Er hatte die glückliche Kindheit eines kleinen Jungen aus reichem Haus gehabt. Seine Eltern liebten ihn und sorgten sich um ihn, und da sie glaubten, das Leben zu kennen, das er einmal führen würde – ein freizügiges, luxuriöses und müßiges Leben –, bemühten sie sich, ihm schon früh jenen Sinn für Schönheit und Philosophie einzupflanzen, der das Dasein veredelt, und dazu den Geschmack an tausend subtilen Nichtigkeiten, die es durch Eleganz und Luxus verschönern und mit unvergleichlicher Anmut schmücken. Und Yves wuchs auf und lernte, die schönen Dinge zu lieben, Geld auszugeben, sich gut zu kleiden, ebenso wie zu reiten, zu fechten und – dank der diskreten Unterweisungen seines Vaters – die Frauen als das einzig lohnende Gut der Welt zu betrachten, die Wollust als eine Kunst und das Leben als eine hübsche und leichte Sache, aus der der Weise nur Freuden zu gewinnen versteht.

Mit achtzehn war Yves Waise und mit ausreichend Geld versehen, sein Unterricht war beendet. Die Trauer zwang ihm ein relativ einsames Leben auf, er langweilte sich und begann lustlos, sich auf die Prüfungen der geisteswissenschaftlichen Fakultät vorzubereiten, doch dann kam ihm die Idee zu reisen: Denn darin unterschied er sich von seinem Vater wie von der gesamten vorangegangenen Generation, daß das Universum für ihn nicht an der Avenue de l’Opéra aufhörte und der Pfad der Tugend nicht der einzig gangbare war; fremde Länder hatten schon immer leidenschaftliche Neugier in ihm geweckt, obwohl sein Vater seinen Wissensdrang mit einem verächtlichen Lächeln als »romantisch« zu bezeichnen pflegte. Yves verbrachte also mehrere Monate in England, träumte von einer Reise nach Japan, die er niemals antrat, besuchte einige alte, verlassene Dörfer in Deutschland, verlebte wunderbare Tage in Siena und ein ganzes Frühjahr in Spanien, dem Land, mit dem er seine schönsten Kindheitserinnerungen verband: Zusammen mit einer Gouvernante war er den Sommer über nach Hendaye geschickt worden, unweit der spanischen Grenze, in ein altes Haus seiner Eltern. So lebte er, ständig den Ort wechselnd, etwas mehr als zwei Jahre und kehrte Anfang 1911 nach Paris zurück. Dort ließ er sich nieder; in Versailles leistete er seinen Militärdienst ab, und zwei, drei Jahre vergingen rasch und angenehm. Er erinnerte sich jetzt daran wie an einen schönen Frühling, kurz, sonnig und mit Liebesabenteuern angefüllt, die ihm leer und flüchtig, aber doch auch bezaubernd vorkamen. Und dann, mitten in diesem Leben, brach unvermittelt der Krieg aus wie ein Donnerschlag aus heiterem Himmel.
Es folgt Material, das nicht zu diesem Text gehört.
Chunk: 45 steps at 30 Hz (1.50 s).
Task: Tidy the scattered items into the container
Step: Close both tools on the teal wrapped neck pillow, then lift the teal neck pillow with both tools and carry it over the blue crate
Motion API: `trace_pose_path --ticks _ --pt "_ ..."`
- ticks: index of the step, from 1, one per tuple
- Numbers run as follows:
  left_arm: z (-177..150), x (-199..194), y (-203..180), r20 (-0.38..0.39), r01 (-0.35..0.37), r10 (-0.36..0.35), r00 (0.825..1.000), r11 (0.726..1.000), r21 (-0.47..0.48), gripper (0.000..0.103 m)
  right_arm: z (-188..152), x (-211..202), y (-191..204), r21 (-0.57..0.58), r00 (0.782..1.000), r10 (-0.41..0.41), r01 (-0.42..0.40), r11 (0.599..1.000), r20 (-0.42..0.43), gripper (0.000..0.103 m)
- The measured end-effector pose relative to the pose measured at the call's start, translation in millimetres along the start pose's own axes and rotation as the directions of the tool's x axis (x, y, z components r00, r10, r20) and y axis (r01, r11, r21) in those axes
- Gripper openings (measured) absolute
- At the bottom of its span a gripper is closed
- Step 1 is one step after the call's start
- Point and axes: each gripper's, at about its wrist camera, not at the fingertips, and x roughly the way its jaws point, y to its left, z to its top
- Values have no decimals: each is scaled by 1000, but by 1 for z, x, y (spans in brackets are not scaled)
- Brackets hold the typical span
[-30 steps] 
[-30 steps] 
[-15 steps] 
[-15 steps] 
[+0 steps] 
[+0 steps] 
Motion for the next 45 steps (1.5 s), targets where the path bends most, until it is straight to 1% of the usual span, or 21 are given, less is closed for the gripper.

1914: Der Abmarsch, die erste Begeisterung, das Grauen des Todes. 1915: Kälte, Hunger, der Schlamm der Schützengräben, der Tod als vertrauter Begleiter, der einem nicht von der Seite wich und neben einem im Unterstand schlief. 1916: Wieder Kälte, Dreck, Tod. 1917: Müdigkeit, Resignation, Tod … Ein unendlich langer Alptraum … Einige hatten ihn überlebt – die guten Bürger, die Ruhigen –, sie waren kaum verändert zurückgekehrt und fanden sich wieder in ihre alten Gewohnheiten ein, in ihren alten Seelenzustand, als würden sie in abgetragene Pantoffeln schlüpfen. Andere – die Leidenschaftlichen – trugen ihre Revolte, ihr Fieber, ihr qualvolles Begehren unter die Menschen. Wieder andere – zum Beispiel Yves – waren nach ihrer Rückkehr einfach nur müde. Sie hatten zunächst geglaubt, daß die Müdigkeit ein vorübergehender Zustand wäre und die Erinnerung an jene dunklen Stunden sich in dem Maß abschwächte, in dem das Leben wieder ruhig, normal und friedlich verliefe, daß sie eines Tages aufwachen würden und kräftig, fröhlich und jung wären wie zuvor. Doch die Zeit verging, und »es« blieb und fraß an ihnen wie ein langsam wirkendes Gift. »Es« war ein sonderbarer Blick in die Ferne, ein Blick, der alle menschlichen Schrecken gesehen hatte, alles Elend, alle Ängste, »es« war die Verachtung des Lebens und das heftigste Verlangen nach den gröbsten, den fleischlichen Vergnügungen, »es« war Trägheit – denn dort hatte während so vieler Jahre die einzige Arbeit daraus bestanden, mit verschränkten Armen auf den Tod zu warten – und eine bittere Feindseligkeit gegenüber allen anderen Menschen, weil sie nicht gelitten hatten, weil sie das alles nicht gesehen hatten … Viele waren mit solchen Gedanken zurückgekehrt; viele hatten weitergelebt wie der auferweckte Lazarus, der mit ausgestreckten Armen zu den Lebenden geht, das Leichentuch noch um die Beine gewickelt, die Pupillen vergrößert von einer schrecklichen Trostlosigkeit.